The global hemp industry is rapidly growing, with increasing demand for hemp-derived products such as CBD oil, textiles, and food. However, as with any emerging industry, there are challenges to overcome in order to establish trust and transparency in the marketplace. This is where certification programs can play a crucial role in advancing the hemp industry.

Certification programs for agricultural crops have been around for decades, providing a way for farmers to establish trust with buyers and consumers by demonstrating adherence to certain standards and practices. These standards can include criteria such as sustainability, organic practices, fair labor practices, and product quality.

In the hemp industry, certification programs can help to establish trust and transparency by ensuring that products are produced in a sustainable and responsible manner. This can include criteria such as the use of natural and organic farming methods, proper testing for pesticides and contaminants, and responsible water and energy usage.

Certification programs can also help to address concerns around the variability of hemp products, particularly with regards to CBD oil. With so many CBD products on the market, it can be difficult for consumers to know which products are of high quality and contain the advertised amounts of CBD. Certification programs can help to establish standards for product quality and provide third-party testing and verification to ensure that products meet these standards.
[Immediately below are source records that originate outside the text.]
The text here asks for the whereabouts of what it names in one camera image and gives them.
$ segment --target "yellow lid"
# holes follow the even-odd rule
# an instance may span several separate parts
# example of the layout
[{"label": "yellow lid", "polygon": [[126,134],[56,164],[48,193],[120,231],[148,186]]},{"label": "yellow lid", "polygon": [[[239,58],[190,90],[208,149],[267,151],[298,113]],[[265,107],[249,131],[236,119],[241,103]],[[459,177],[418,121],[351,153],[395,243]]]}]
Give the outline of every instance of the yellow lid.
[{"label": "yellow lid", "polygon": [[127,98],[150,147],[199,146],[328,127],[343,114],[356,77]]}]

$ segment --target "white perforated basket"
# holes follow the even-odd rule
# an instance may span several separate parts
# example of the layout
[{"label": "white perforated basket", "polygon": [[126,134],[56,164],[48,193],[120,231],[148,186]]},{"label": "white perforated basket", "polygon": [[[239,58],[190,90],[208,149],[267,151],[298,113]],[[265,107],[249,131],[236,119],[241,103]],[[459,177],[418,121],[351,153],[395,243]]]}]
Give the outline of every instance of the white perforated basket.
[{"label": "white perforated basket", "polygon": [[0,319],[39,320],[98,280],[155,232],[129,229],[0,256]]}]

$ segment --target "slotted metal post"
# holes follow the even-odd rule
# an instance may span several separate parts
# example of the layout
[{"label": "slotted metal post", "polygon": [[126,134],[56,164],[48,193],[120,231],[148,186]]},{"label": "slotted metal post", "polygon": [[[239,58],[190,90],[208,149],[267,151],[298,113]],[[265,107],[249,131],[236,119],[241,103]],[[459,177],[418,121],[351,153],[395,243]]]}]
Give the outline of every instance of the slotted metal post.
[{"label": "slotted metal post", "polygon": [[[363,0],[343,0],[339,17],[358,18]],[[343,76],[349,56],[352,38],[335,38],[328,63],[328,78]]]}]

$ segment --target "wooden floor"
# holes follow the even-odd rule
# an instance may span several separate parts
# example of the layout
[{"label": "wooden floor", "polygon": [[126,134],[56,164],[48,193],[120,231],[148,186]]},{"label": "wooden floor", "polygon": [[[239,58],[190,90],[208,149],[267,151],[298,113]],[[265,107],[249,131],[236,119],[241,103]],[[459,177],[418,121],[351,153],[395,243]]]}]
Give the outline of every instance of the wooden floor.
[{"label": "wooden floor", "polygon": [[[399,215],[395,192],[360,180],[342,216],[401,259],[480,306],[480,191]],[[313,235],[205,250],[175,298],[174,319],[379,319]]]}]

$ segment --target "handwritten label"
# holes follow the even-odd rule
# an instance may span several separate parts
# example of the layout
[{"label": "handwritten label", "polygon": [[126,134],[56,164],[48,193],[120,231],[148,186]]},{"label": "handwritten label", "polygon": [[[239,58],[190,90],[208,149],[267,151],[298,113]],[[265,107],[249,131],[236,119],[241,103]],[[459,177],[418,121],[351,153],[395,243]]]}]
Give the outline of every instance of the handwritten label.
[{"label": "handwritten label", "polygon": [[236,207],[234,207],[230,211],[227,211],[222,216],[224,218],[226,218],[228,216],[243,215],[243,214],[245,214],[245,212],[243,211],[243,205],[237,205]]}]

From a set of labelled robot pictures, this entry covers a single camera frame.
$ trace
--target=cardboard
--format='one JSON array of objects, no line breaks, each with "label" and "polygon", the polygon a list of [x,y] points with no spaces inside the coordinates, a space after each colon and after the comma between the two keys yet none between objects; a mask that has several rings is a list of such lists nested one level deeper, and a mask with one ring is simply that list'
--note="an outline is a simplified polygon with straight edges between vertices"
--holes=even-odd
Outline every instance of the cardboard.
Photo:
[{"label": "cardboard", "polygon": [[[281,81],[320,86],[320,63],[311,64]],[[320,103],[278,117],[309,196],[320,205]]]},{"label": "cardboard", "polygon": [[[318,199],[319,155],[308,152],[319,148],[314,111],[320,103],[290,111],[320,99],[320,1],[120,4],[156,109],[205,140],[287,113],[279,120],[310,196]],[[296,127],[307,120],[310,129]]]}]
As hemp moves from the local voice to the global markets, certification programs are a necessary step for the hemp industry to progress and establish trust and transparency in the marketplace. By demonstrating a commitment to sustainable and responsible practices, hemp producers can differentiate themselves in a crowded marketplace and provide consumers with the assurance that they are purchasing high-quality, responsibly produced products.

Third-party certifications play a crucial role in the global agricultural marketplace by ensuring quality, safety, and compliance with relevant standards and regulations. They also create pricing premiums for farmers and introduce new market opportunities. Farmers who commit to voluntary certification schemes, such as the Responsible Hemp Standard (RHS) or Control Union's CUMCS program for medical cannabis, can provide their customers with letters of attestation that attest to the independent verification of product quality. These certifications help to ensure that consumers, businesses, and governments can trust the products they purchase, meeting the demands for ESG, sustainability, greenhouse gas programs, and other consumer requirements.

From an objective standpoint, it's important to recognize that the decision to pursue third-party certifications for agricultural products like cannabis should ultimately be a personal one based on the specific needs and goals of each operation. While certifications can bring many benefits, including increased product quality, safety, and access to new markets and customers, they can also come with potential costs and limitations, such as time and financial investments, and may not be suitable for all operations.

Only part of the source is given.